Se você não sabe, Lestics é uma banda paulistana em vias de completar dez anos do lançamento de seu primeiro álbum de uma carreira já contabiliza sete com este novíssimo Torto. Quis o destino que esta forma mais literária de Pop/Rock, de matriz independente, noventista e anglo-americana, no sentido Pavement do termo, perdesse protagonismo ao longo destes anos 2000/10. Também – por conta de outros motivos – ficou cada vez mais raro ver uma formação militando neste gênero com tanto tempo em atividade, algo que, obviamente, constitui um significativo diferencial para o grupo. Formam Lestics Olavo Rocha (voz), Marcelo Patu (baixo, violão) e Caio Monfort (guitarra, violão).

Deixando este parágrafo formal de lado, é preciso que você, leitor/a/x, entenda que Lestics é destas bandas que oferecem, além de uma moldura sonora bastante eficaz, a oportunidade de você se encontrar em algumas letras. Olavo Rocha, o cara por trás dos vocais principais, é um excelente letrista, fazendo reflexões brandas sobre o cotidiano dessa galera que anda pelas ruas e túneis, em metrôs e coletivos, enquanto o tempo passa célere sobre nossas cabeças. Lembra um livro que havia na casa deste resenhista lá no século 20, intitulado Gotas de Sabedoria. Além dessa característica – comum à toda obra do grupo – Torto tem a belezura de oferecer mais guitarras e menos violões, fornecendo momentos bem intensos.

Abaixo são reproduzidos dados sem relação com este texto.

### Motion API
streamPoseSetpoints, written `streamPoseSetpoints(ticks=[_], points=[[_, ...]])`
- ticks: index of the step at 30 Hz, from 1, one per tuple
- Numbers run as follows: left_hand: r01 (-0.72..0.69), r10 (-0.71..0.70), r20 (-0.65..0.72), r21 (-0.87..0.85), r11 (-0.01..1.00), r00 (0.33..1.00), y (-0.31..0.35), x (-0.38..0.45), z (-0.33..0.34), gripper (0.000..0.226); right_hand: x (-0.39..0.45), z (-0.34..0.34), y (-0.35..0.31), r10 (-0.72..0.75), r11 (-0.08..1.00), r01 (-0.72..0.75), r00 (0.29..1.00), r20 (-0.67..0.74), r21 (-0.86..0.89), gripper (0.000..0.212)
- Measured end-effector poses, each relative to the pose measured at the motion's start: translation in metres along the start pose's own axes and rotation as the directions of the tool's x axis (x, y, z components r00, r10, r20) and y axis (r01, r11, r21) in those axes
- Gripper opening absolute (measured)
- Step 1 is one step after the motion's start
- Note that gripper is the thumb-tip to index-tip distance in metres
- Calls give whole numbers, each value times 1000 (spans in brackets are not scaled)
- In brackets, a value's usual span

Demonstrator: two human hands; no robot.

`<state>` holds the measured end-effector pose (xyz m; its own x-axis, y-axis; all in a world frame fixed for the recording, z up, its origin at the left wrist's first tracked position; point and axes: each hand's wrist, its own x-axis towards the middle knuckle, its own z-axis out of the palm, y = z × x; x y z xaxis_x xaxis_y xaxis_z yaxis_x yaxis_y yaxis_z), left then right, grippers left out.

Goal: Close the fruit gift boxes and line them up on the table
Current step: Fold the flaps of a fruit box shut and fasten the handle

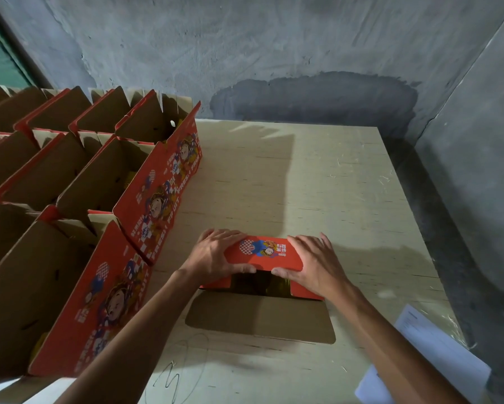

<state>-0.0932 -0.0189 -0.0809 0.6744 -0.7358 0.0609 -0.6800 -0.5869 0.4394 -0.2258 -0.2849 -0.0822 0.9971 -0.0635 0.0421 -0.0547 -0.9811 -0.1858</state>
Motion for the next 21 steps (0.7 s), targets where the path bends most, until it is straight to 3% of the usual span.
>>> streamPoseSetpoints(ticks=[9,15,21], points=[[-16,21,-29,148,989,999,10,6,-8,100,10,-6,-1,-66,990,65,998,2,-123,100],[-57,64,-34,197,979,997,15,9,-13,88,11,-8,-3,-171,979,157,980,-106,-127,75],[-182,154,164,170,969,974,4,4,-15,69,7,-13,-2,-235,950,221,971,-36,-220,65]])
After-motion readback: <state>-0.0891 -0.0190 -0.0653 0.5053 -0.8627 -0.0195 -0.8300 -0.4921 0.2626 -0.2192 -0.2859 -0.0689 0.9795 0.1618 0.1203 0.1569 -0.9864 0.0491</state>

As nove canções são todas inseridas nessa lógica de “Rock de guitarras”, fluidas, com refrãos eficientes e donas de bom senso Pop, o que significa que elas convidam o ouvinte a voltar, conhecê-las melhor à medida em que vai prestando mais atenção aos detalhes, que sempre surgem. A faixa-título, que abre o álbum, é o melhor exemplo desse combo “detalhes+acento pop+boas letras”. Em meio a uma levada smitheana, o trio vai entrelaçando guitarras, baixo e bateria – o básico dos básicos – soando como se houvesse mais algum instrumento presente, e construindo a passagem para Olavo desfilar os pequenos grandes versos iniciais: “bem vindo ao desconforto, você que acabou de chegar, por aqui quando mais torto, mais bem vindo alguém será”, dando conta dessa busca incessante pelos semelhantes em meio às diferenças, essas dicotomias e paradoxos da vida. É um baita cartão de visitas para o disco, que não decepciona.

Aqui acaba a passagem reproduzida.